Mary Halvorson, Code Girl
Halvorson is an astounding guitarist and certified genius. I have seen her play three times and feel blessed by the music gods for this. Code Girl is a highly acclaimed 2018 album. But…I didn’t care for it much. The reason is pretty simple. I just don’t think jazz vocals work well with less than pretty music. Halvorson is hardly Wes Montgomery here. There’s a lot of atonality and tricky playing that doesn’t lend itself to voice. This is nothing against the skills of Amirtha Kidambi, the vocalist, not to mention the other fine players on this album. But it just doesn’t work for me as I find the vocalist quite distracting.
The Residents, Third Reich ‘n’ Roll
Why not check out the 1976 album by this nutty Shreveport by the way of the Bay Area avant-rock band? In theory, this could be cool. A cross between Frank Zappa and Negativland, The Residents created a pastiche of 60s rock music and commercials, blended it together, and released it as a satire on the music industry. Functionally though, it’s a one listen only album. Interesting as far as it goes, which would have gone farther for me in 1997 than 2020.
Juliana Hatfield, Whatever, My Love
I’ve gotten a lot of enjoyment out of going back and exploring Hatfield’s recent work of late. This is just another album of very fine indie guitar rock. Is there anything better than a good album of guitar rock? That’s a rhetorical question because the answer is no, there is nothing better. Hatfield always delivers, from strong to awesome. I don’t know that there’s anything on this 2015 album that quite matches her best work on 2017’s Pussycat (see especially “Rhinoceros,” about Melania having sex with Trump), but she once again put out an album anyone should want to hear.

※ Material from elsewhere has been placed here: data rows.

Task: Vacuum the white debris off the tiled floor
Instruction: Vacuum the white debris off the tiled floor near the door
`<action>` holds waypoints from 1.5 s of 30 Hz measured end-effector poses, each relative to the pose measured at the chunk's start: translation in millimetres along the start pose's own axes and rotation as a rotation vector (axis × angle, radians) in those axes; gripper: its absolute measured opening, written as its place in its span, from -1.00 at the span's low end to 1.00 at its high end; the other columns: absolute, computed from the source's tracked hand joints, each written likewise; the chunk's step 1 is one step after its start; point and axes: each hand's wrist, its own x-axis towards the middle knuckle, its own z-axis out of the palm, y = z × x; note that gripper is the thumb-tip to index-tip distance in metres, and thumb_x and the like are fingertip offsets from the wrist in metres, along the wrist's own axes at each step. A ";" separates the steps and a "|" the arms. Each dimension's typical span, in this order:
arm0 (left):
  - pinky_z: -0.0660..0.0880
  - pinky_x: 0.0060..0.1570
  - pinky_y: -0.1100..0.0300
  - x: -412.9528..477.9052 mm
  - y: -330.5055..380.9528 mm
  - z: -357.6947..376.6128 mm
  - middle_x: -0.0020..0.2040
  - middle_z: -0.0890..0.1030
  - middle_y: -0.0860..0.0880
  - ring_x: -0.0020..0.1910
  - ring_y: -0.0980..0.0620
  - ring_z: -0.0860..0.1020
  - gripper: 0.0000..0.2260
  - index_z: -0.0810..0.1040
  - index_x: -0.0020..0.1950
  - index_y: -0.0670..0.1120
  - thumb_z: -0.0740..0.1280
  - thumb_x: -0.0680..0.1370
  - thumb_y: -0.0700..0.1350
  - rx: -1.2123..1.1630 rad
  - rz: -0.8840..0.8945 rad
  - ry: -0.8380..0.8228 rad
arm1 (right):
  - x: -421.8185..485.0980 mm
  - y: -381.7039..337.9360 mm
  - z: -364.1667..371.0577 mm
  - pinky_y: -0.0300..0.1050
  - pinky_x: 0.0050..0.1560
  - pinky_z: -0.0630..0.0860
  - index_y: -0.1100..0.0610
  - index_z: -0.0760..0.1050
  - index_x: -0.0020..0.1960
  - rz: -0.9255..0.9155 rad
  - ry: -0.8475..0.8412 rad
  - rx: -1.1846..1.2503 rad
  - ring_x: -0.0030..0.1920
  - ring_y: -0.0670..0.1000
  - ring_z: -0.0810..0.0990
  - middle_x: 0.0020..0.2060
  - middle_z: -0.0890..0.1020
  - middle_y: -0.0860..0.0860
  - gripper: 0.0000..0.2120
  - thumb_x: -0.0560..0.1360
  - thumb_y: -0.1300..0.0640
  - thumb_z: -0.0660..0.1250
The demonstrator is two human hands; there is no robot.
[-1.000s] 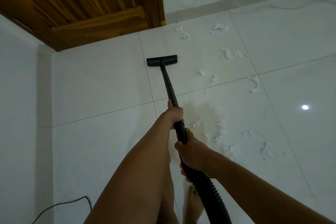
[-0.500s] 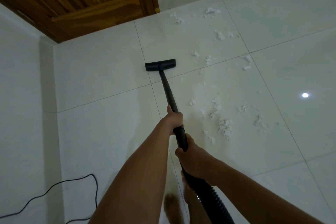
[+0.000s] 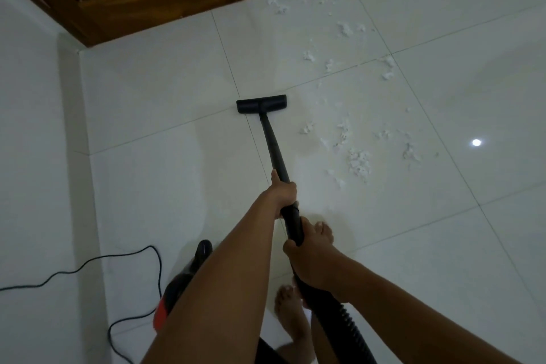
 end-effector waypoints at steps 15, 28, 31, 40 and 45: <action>0.47 -0.43 0.16 -74.0 -129.8 60.2 -0.14 0.50 -0.12 -0.27 0.04 0.49 -0.33 -0.25 0.62 0.18 0.10 0.68 -0.15 0.025 -0.011 -0.007 | -87.8 110.1 77.5 -0.37 -0.61 0.40 -0.05 -0.03 0.63 0.056 -0.027 0.133 -0.38 -0.08 0.55 -0.15 0.56 0.07 -0.44 0.71 0.09 0.12; 0.52 -0.31 0.10 -158.7 -282.3 165.0 -0.15 0.54 -0.13 -0.24 0.00 0.53 -0.36 -0.13 0.62 0.14 0.11 0.64 -0.17 0.068 -0.008 -0.027 | -202.2 263.3 144.2 0.08 0.17 0.61 -0.01 0.13 0.57 0.056 -0.014 0.230 -0.13 0.05 0.56 -0.16 0.51 0.05 -0.50 0.67 0.04 0.15; 0.51 -0.32 0.09 -172.0 -308.0 178.8 -0.18 0.52 -0.13 -0.27 0.00 0.51 -0.35 -0.15 0.61 0.16 0.11 0.64 -0.16 0.061 -0.012 -0.026 | -215.9 287.6 159.1 0.10 0.22 0.59 -0.01 0.13 0.59 0.042 0.007 0.191 -0.07 0.07 0.55 -0.06 0.52 0.07 -0.49 0.66 0.07 0.16; 0.56 -0.18 0.08 -181.2 -367.2 208.2 -0.11 0.51 -0.12 -0.21 0.02 0.52 -0.35 -0.26 0.62 0.18 0.10 0.70 -0.10 0.081 0.019 -0.024 | -228.4 349.3 201.3 -0.38 -0.56 0.42 -0.06 0.04 0.61 0.076 -0.005 0.214 -0.35 -0.09 0.54 -0.09 0.56 0.08 -0.47 0.70 0.06 0.13; 0.59 -0.09 0.04 -178.4 -399.5 204.4 -0.11 0.53 -0.14 -0.20 -0.02 0.54 -0.31 -0.29 0.60 0.20 0.11 0.68 -0.16 0.142 0.039 -0.024 | -231.4 367.5 233.8 -0.11 -0.39 0.60 -0.13 0.03 0.58 0.103 -0.010 0.309 -0.42 0.01 0.59 -0.21 0.57 0.15 -0.47 0.68 0.02 0.15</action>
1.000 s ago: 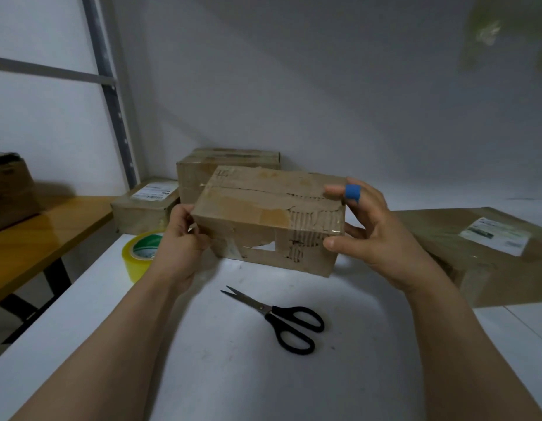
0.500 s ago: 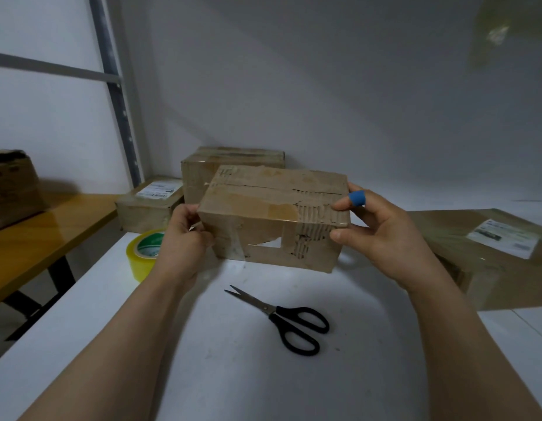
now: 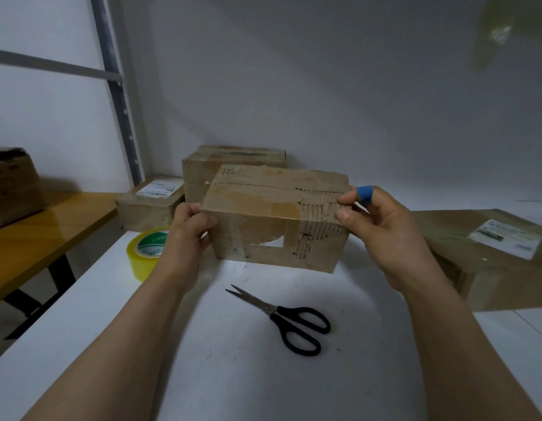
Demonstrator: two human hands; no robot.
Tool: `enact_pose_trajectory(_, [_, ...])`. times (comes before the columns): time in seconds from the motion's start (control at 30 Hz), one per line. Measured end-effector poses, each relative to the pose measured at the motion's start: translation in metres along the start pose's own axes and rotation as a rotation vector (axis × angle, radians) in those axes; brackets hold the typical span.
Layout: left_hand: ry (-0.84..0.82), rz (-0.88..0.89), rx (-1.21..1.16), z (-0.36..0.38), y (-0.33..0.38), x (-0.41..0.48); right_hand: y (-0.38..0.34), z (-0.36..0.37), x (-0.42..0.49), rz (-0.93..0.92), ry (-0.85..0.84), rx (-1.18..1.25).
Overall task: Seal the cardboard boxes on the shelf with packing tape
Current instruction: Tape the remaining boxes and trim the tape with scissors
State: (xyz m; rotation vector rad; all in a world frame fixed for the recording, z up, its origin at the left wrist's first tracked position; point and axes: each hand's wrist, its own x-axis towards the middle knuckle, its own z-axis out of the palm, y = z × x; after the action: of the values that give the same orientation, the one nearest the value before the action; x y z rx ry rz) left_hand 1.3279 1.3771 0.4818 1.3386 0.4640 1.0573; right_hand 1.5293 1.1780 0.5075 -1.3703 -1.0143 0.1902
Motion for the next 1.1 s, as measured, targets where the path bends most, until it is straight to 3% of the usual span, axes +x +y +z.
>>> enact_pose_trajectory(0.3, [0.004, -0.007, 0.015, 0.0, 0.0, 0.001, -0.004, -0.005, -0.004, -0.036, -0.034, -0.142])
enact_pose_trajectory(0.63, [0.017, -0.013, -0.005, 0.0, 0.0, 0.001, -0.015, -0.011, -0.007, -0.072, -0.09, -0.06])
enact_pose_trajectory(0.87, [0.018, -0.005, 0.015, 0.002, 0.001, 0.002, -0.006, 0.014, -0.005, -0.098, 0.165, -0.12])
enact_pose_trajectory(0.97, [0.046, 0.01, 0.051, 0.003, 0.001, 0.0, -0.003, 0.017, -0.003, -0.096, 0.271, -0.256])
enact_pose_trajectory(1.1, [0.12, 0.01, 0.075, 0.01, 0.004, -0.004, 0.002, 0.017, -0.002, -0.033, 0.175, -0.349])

Julianna Barwick, Healing is a Miracle
I’ve long found Barwick’s work more interesting than compelling, operating in that (Steve) Reichian/Tangerine Dream/Eno/maybe a little medieval choir music world splitting classical composition with modern electronic soundscapes. I think lots of people have musicians where they feel like they really respect what they are hearing while also knowing they probably don’t need to hear the album again. This is how I often feel with Barwick, who is a very fine musician with a clear and successful vision that just doesn’t quite fit into my ears.
Joe Ely, Love in the Midst of Mayhem
The great Texan singer-songwriter Joe Ely decided to make a little money during COVID times by recording some songs that he had never gotten around to releasing. It’s OK I guess, but there’s a reason a lot of these songs never made it to an album. He wanted to put out an album that focused more on love songs so that people would feel good during these awful times. But that’s never really been his strength. Fine for fans.
Ibibio Sound Machine, Uyai
This British band that combines modern dance music with the African sounds that they grew up with as the children of immigrants is a lot of fun. This, their second album, from 2017, is a mostly great combination of these elements, with lyrics in both English and Ibibio. Occasionally, the electronics get a bit cheesy, which is the only real downside to this album, but Eno Williams is a great lead to the band and I could see making this a regular part of my life.
Luke Bell, self-titled
Bell, a country singer from Wyoming, got a little buzz for his 2016 self-titled album. He’s sort of a combination of outlaw country and the harmless though sometimes corny humor of Roger Miller. As far as throwback country artists goes, this is fine, but not exceptional. It’s nice to hear something that isn’t about drinking and other bad behavior from a retro artist who only sees Waylon and Willie and Merle as his touchstones. Doesn’t seem as he has released an album since, a sign of just how hard it is to make even a modest career in the music industry work.
As always, this is an open thread for all things music and art and definitely no politics or disease.